The first of about 1,000 cameras – phase one of the project – have been installed in Cleveland’s Ward 1 in the Lee-Harvard neighborhood and Ward 13 in Old Brooklyn, and they are yielding results.

(TNS) — Cleveland is just beginning to install high-resolution security cameras along select city streets, but already the cameras are credited with combating crime.

The first of about 1,000 cameras – phase one of the project – have been installed in Ward 1 in the Lee-Harvard neighborhood and Ward 13 in Old Brooklyn.

Images provided by the cameras helped police solve recent burglaries to businesses in the Lee-Harvard shopping district and a shooting in Kerruish Park, Darnell Brown, Mayor Frank Jackson’s chief of operations, said Wednesday during a meeting of City Council’s Safety Committee.

Brown, Safety Director Michael McGrath, police Chief Calvin Williams, Chief Information and Technology Officer Don Phillips and others appeared before the committee to provide an update on the installation of the cameras and about 61,000 LED street lights.

The combination of the two is expected to help reduce crime. The LED lights provide better illumination, allowing for high-quality images from the cameras.

Some members of council have bristled lately, complaining that they should have more input in where the high-resolution cameras are installed.

Input from members of council is important, Councilman Basheer Jones said, because they generally know their wards best and they often are the go-to person that residents call when they have an issue.

“We are more familiar with the crime in our communities -- the hot spots – than anybody else,” Jones said. “There’s no more embarrassing feeling than when somebody asks you where the cameras are going and you can’t answer.”

For this phase of installation, the cameras are going up around recreation centers and parks and then spreading out to hot spots and busy intersections. The goal is to create safer zones that cover places where people congregate in neighborhoods.

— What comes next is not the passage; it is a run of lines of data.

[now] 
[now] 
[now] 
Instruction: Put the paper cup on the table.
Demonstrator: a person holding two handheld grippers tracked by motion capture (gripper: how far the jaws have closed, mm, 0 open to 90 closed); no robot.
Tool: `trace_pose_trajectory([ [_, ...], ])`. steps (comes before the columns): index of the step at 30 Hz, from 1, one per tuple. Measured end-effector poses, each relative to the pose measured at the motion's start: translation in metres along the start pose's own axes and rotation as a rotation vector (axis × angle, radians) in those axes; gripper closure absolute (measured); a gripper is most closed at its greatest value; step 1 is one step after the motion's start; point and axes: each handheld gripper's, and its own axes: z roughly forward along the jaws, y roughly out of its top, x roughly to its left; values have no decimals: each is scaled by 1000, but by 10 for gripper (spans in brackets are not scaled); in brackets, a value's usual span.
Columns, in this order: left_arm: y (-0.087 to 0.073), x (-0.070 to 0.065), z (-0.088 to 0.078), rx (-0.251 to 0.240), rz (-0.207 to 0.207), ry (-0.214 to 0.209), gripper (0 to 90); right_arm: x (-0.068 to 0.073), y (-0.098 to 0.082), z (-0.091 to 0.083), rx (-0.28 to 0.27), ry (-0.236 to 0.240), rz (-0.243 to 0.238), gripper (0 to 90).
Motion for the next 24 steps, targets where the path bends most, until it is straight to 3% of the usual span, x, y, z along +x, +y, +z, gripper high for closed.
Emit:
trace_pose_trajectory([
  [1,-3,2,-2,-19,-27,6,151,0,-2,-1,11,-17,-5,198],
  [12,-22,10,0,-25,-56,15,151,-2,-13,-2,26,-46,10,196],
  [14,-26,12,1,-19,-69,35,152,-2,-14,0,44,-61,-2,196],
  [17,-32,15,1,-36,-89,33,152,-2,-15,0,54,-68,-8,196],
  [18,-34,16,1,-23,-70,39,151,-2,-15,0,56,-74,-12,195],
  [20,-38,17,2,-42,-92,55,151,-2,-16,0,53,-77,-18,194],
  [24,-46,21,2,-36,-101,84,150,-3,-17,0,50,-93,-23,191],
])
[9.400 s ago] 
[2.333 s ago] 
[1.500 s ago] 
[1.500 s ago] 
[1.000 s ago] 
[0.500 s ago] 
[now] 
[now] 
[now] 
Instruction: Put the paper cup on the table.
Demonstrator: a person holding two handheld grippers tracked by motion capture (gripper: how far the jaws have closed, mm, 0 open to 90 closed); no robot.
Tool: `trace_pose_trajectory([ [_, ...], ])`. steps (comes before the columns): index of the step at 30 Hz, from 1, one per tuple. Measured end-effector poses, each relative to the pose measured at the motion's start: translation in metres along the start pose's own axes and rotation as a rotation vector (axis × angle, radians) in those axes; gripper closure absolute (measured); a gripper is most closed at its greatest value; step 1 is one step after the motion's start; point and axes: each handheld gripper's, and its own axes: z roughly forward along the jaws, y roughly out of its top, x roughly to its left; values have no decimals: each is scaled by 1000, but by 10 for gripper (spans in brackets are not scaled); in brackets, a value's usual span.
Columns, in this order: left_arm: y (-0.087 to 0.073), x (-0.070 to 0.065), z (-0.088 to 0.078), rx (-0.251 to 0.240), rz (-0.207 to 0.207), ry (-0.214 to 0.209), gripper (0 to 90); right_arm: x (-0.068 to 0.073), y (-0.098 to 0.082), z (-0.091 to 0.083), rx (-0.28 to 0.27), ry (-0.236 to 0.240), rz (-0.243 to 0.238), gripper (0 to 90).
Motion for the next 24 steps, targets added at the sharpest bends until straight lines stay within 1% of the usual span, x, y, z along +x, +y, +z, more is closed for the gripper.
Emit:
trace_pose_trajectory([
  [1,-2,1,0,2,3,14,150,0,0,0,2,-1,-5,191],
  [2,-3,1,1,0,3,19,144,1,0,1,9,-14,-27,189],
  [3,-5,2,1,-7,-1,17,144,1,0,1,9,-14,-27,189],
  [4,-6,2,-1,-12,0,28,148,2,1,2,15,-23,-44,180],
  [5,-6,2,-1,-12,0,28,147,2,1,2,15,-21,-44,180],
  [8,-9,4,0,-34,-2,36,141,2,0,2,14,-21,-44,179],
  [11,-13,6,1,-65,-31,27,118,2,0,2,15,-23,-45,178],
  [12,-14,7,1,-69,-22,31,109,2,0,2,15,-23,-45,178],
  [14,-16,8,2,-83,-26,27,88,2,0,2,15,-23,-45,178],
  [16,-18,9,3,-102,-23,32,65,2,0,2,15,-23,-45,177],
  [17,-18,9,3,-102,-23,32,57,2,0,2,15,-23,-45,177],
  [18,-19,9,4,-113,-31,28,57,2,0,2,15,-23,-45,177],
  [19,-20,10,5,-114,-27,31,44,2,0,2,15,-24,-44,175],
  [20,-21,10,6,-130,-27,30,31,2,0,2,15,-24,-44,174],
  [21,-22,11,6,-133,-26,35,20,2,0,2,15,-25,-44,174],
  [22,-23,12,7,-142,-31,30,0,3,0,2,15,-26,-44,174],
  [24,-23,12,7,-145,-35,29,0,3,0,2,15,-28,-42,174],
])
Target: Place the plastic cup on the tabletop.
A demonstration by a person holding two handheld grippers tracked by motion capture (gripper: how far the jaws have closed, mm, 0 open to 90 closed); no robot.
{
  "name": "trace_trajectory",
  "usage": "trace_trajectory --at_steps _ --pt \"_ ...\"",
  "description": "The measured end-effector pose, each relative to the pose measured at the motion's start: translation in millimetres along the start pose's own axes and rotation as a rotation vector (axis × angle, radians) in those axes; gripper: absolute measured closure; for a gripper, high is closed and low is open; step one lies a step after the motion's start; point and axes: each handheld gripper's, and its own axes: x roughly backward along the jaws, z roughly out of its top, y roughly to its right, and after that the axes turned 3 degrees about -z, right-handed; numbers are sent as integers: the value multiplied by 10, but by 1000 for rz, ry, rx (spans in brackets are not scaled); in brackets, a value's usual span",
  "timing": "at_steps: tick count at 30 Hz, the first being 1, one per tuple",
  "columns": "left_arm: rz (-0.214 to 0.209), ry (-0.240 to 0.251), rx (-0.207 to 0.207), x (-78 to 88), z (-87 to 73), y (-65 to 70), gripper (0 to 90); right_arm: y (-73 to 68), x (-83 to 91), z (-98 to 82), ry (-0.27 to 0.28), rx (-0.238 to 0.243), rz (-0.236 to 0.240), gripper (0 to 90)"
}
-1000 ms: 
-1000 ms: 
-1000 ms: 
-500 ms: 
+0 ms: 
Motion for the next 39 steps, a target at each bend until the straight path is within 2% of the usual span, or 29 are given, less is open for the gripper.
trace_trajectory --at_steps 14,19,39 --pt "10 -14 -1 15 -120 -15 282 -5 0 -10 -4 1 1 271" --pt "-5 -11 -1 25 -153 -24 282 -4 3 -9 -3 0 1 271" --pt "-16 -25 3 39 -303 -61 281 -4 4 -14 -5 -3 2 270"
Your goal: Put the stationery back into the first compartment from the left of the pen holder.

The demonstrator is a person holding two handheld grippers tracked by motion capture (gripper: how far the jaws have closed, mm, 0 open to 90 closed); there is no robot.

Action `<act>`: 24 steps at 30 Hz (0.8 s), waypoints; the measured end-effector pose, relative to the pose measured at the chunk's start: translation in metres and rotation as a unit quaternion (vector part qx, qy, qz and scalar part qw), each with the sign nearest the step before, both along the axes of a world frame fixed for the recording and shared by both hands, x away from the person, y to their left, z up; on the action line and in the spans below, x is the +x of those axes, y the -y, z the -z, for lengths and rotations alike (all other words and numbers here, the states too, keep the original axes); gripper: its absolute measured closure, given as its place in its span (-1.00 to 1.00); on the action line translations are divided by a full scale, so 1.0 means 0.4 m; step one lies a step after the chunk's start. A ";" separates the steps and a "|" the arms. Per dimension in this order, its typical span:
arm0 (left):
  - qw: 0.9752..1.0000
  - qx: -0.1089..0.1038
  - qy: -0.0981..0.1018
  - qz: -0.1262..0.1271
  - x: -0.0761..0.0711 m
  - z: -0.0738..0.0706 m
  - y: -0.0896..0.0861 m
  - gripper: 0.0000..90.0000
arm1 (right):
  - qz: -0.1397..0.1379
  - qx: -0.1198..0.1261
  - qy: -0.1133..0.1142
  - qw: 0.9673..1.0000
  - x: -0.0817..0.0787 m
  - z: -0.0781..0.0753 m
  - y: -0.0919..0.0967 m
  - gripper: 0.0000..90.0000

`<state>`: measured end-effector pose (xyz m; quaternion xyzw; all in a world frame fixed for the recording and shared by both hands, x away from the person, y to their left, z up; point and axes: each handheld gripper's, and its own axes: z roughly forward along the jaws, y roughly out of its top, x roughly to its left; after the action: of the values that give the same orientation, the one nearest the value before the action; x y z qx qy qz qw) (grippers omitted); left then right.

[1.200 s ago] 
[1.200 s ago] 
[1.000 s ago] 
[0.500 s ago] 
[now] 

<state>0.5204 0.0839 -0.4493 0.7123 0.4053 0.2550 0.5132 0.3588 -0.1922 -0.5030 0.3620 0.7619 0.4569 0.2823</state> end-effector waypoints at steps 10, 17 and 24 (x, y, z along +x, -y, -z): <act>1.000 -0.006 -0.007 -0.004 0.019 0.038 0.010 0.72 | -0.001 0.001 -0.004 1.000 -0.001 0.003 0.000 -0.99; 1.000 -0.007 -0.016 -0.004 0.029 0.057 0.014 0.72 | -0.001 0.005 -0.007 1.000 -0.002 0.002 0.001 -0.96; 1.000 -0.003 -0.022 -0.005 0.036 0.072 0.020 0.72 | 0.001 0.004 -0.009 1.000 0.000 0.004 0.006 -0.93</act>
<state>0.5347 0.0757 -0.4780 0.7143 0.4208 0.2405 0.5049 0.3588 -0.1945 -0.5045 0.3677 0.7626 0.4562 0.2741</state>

Williams cautioned the council members that while their views would be considered as part of the placement, they won’t get to dictate where the lights go. And 1,000 cameras will not cover the entire city.

"I want a camera in every possible place in the city, whether it is a private camera or one the city has put up,” Williams said.

“That’s a lofty goal,” Williams said. “We have to set the proper expectations.”

©2019 Advance Ohio Media, Cleveland. Distributed by Tribune Content Agency, LLC.